Data Quality#

This module will serve two purposes:

  1. provide routines to create simple radar data quality related fields.

  2. provide routines to decide which radar pixel to choose based on the competing information in different quality fields.

Data is supposed to be stored in ‘aligned’ arrays. Aligned here means that all fields are structured such that in each field the data for a certain index is representative for the same physical target.

Therefore, no assumptions are made on the dimensions or shape of the input fields except that they exhibit the numpy ndarray interface.

pulse_volume

beam_block_frac

Partial beam blockage fraction.

cum_beam_block_frac

Cumulative beam blockage fraction along a beam.

get_bb_ratio

QualMethods

wradlib xarray SubAccessor methods for Qual Methods.

wradlib.qual.pulse_volume(*args, **kwargs)[source]#
wradlib.qual.pulse_volume(ranges: ndarray, h, theta)
wradlib.qual.pulse_volume(obj: DataArray, h, theta, **kwargs)
wradlib.qual.beam_block_frac(th, bh, a)[source]#

Partial beam blockage fraction.

Note

Code was migrated from nguy/PyRadarMet.

From Bech et al. (2003), Eqn 2 and Appendix

Parameters
Returns

pbb (float or numpy.ndarray) – Partial beam blockage fraction [unitless]

Examples

>>> pbb = beam_block_frac(th,bh,a) 

See Beam Blockage Calculation using a DEM.

Note

This procedure uses a simplified interception function where no vertical gradient of refractivity is considered. Other algorithms treat this more thoroughly. However, this is accurate in most cases other than the super-refractive case.

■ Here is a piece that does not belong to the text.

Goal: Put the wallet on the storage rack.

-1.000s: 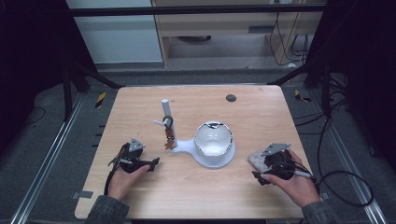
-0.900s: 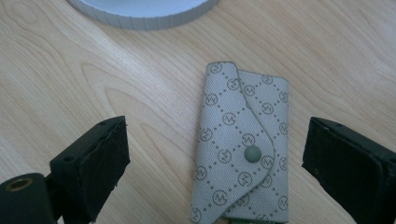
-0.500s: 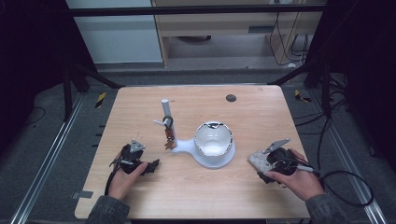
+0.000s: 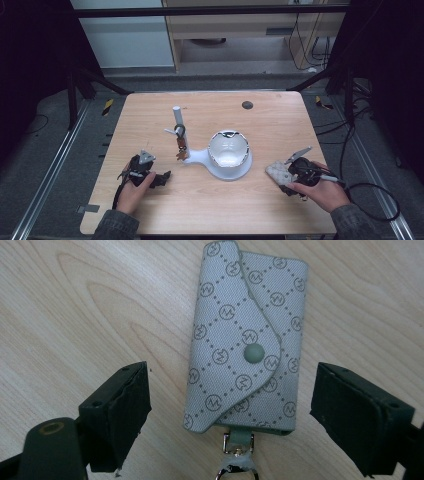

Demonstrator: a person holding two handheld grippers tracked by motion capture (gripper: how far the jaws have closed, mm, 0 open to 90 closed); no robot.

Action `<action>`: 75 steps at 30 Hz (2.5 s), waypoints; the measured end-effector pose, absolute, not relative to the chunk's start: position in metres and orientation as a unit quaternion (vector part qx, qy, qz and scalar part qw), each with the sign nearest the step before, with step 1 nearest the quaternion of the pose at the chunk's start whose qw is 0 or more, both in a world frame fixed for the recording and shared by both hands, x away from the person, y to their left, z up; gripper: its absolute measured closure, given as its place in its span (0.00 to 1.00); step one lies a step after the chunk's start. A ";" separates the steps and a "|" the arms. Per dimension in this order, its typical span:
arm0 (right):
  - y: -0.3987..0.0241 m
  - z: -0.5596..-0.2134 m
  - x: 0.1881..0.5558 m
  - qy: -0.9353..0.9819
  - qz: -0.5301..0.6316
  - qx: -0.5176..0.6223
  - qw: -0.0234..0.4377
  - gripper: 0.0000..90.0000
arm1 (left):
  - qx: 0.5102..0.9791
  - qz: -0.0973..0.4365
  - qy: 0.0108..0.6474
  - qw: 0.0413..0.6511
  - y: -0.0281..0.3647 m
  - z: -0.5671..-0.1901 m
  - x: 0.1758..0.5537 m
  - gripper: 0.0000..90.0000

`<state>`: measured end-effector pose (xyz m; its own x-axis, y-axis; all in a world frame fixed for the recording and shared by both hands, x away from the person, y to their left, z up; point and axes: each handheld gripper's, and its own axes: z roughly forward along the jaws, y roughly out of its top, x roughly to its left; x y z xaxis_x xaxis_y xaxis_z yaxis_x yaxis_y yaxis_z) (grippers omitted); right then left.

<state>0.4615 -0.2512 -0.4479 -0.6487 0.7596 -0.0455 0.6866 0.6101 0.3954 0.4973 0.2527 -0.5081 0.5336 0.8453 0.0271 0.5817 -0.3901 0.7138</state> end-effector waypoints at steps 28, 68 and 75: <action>-0.256 -0.469 0.471 0.879 0.135 0.452 0.065 0.23 | 0.811 0.196 0.439 0.333 0.252 -0.508 0.497 0.02; -0.251 -0.445 0.468 0.898 0.128 0.411 0.093 0.34 | 0.810 0.196 0.439 0.335 0.252 -0.508 0.497 0.02; -0.246 -0.423 0.467 0.905 0.127 0.391 0.107 0.34 | 0.810 0.196 0.439 0.336 0.252 -0.508 0.497 0.02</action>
<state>0.4665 -0.2461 -0.4231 -0.6719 0.7344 -0.0954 0.6800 0.6628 0.3136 0.4971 0.2518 -0.5084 0.5373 0.8431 0.0230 0.5797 -0.3889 0.7160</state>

See the half_power_radius function to calculate variable a.

The heights must be the same units!

wradlib.qual.cum_beam_block_frac(pbb)[source]#

Cumulative beam blockage fraction along a beam.

Computes the cumulative beam blockage (cbb) along a beam from the partial beam blockage (pbb) fraction of each bin along that beam. CBB in one bin along a beam will always be at least as high as the maximum PBB of the preceeding bins.

Parameters

pbb (numpy.ndarray) – 2-D array of floats of shape (num beams, num range bins) Partial beam blockage fraction of a bin along a beam [m]

Returns

cbb (numpy.ndarray) – Array of floats of the same shape as pbb Cumulative partial beam blockage fraction [unitless]

Examples

>>> pbb = beam_block_frac(th, bh, a) 
>>> cbb = cum_beam_block_frac(pbb) 

See Beam Blockage Calculation using a DEM.

wradlib.qual.get_bb_ratio(*args, **kwargs)[source]#
wradlib.qual.get_bb_ratio(bb_height: ndarray, bb_width, quality, zp_r)
wradlib.qual.get_bb_ratio(obj: Dataset)
class wradlib.qual.QualMethods(obj)[source]#

Bases: XarrayMethods

wradlib xarray SubAccessor methods for Qual Methods.

pulse_volume(h, theta, **kwargs)[source]#

Calculates the sampling volume of the radar beam per bin depending on range and aperture.

We assume a cone frustum which has the volume \(V=(\pi/3) \cdot h \cdot (R^2 + R \cdot r + r^2)\). R and r are the radii of the two frustum surface circles. Assuming that the pulse width is small compared to the range, we get \(R=r= \tan ( 0.5 \cdot \theta \cdot \pi/180 ) \cdot range\) with theta being the aperture angle (beam width). Thus, the pulse volume simply becomes the volume of a cylinder with \(V=\pi \cdot h \cdot range^2 \cdot \tan( 0.5 \cdot \theta \cdot \pi/180)^2\)

Parameters

obj (xarray.DataArray | xarray.Dataset)

Keyword Arguments
  • h (float) – pulse width (which corresponds to the range resolution [m])

  • theta (float) – the aperture angle (beam width) of the radar beam [degree]

Returns

obj (xarray.Dataset) – obj with volumes of radar bins at each range in ranges [\(m^3\)].

Examples

See Recipe #1: Clutter and attenuation correction plus composition for two DWD radars.

get_bb_ratio()[source]#

Returns the Bright Band ratio of each PR bin

With SR, we refer to precipitation radars based on space-born platforms such as TRMM or GPM.

This function basically applies the Bright Band (BB) information as provided by the corresponding SR datasets per beam, namely BB height and width, as well as quality flags of the SR beams. A BB ratio of <= 0 indicates that a bin is located below the melting layer (ML), >=1 above the ML, and in between 0 and 1 inside the ML.

Parameters

obj (xarray.DataArray | xarray.Dataset)

Returns

obj (xarray.Dataset) – obj with bb ratio and boolean array containing the indices of SR bins connected to the BB.